● **REQUIRED WORK**:
The required result is the exact run of lines beginning at the one containing "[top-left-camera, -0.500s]" and ending at the last line of the entries.

● **AVAILABLE DATA**:
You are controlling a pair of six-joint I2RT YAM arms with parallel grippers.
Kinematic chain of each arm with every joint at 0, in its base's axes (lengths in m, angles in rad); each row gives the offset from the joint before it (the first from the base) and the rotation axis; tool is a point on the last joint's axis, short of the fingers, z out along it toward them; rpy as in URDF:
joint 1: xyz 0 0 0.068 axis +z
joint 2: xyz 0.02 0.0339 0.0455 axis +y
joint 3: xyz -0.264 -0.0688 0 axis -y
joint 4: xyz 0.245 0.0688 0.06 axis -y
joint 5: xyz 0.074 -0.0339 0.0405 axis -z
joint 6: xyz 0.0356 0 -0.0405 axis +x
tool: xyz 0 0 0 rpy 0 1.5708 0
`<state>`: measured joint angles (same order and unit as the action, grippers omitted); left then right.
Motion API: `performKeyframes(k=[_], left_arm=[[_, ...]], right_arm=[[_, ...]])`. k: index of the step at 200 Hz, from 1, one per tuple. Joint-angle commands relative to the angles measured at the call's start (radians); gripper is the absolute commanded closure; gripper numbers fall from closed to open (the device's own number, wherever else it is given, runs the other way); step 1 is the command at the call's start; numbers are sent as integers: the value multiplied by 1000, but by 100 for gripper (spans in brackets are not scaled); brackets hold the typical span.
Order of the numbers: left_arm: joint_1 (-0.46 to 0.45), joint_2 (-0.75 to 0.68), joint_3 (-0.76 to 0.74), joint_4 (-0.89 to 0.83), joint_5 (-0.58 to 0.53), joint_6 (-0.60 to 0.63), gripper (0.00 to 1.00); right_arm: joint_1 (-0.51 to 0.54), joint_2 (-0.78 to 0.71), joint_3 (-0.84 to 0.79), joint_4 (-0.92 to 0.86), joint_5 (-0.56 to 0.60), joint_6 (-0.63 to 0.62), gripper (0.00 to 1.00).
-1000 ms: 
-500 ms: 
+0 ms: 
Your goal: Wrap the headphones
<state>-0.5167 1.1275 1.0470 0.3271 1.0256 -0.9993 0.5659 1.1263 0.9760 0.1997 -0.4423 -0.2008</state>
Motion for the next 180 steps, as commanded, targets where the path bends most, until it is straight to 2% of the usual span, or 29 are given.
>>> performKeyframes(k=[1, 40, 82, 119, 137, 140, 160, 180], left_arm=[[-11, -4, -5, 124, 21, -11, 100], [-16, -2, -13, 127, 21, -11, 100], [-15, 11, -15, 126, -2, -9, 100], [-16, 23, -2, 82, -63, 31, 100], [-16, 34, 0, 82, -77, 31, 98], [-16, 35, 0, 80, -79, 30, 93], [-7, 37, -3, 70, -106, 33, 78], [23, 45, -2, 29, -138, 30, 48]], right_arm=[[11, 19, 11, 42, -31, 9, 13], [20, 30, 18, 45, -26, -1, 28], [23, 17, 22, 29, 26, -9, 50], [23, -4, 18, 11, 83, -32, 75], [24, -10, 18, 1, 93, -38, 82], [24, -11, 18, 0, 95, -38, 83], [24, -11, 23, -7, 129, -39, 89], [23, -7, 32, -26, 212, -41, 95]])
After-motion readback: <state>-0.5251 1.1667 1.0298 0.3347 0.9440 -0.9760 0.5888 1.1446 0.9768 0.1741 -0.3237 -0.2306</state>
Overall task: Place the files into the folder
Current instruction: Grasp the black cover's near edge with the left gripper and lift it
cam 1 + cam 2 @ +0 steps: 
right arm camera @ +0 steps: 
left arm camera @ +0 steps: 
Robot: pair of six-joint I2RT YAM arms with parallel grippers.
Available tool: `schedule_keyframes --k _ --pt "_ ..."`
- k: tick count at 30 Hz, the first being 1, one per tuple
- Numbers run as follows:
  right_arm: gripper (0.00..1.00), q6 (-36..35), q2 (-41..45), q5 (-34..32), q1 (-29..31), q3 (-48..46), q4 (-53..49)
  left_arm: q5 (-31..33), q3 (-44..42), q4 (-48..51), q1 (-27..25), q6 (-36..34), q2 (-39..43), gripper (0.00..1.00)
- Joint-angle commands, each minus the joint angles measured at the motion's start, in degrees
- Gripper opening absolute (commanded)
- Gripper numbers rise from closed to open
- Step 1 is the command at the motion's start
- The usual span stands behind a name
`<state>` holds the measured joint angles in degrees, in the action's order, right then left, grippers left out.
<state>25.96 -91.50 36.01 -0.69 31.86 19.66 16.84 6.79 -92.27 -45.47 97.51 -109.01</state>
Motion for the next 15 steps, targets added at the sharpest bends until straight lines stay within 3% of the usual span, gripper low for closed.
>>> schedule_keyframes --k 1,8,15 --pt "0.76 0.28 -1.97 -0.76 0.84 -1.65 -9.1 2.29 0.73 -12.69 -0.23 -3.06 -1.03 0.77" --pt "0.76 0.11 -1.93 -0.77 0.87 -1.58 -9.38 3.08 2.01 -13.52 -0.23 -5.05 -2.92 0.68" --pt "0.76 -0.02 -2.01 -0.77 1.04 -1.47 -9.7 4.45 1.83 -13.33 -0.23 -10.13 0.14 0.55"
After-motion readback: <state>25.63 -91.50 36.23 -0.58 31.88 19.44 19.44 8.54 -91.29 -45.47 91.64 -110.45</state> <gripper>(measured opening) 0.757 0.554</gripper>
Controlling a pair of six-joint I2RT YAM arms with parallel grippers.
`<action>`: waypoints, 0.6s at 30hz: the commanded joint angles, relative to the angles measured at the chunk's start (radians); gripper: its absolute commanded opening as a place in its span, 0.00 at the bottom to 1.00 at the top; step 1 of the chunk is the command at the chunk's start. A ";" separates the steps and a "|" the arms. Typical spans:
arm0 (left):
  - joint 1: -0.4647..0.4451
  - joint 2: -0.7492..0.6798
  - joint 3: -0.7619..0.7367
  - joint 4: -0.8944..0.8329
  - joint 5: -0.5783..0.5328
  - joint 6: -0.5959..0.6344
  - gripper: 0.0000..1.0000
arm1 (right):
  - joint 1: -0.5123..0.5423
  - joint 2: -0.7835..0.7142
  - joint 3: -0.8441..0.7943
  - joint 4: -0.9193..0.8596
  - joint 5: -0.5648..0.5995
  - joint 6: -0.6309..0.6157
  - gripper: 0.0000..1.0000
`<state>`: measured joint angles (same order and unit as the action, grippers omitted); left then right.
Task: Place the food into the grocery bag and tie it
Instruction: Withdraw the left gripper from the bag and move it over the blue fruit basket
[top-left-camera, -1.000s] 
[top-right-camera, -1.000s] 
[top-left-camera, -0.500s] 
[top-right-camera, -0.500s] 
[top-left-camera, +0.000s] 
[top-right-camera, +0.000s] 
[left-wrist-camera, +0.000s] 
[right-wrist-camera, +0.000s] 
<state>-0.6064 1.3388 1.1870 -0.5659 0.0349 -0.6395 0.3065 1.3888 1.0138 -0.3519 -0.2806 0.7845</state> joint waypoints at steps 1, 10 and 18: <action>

● **WRITTEN SOLUTION**:
[top-left-camera, -0.500s] 
[top-right-camera, -0.500s] 
[top-left-camera, +0.000s] 
[top-right-camera, +0.000s] 
[left-wrist-camera, +0.000s] 
[right-wrist-camera, +0.000s] 
<state>-0.6064 1.3388 1.1870 -0.5659 0.0349 -0.6395 0.3065 1.3888 1.0138 -0.3519 -0.2806 0.7845</state> joint waypoints at steps 1, 10 and 18: <action>

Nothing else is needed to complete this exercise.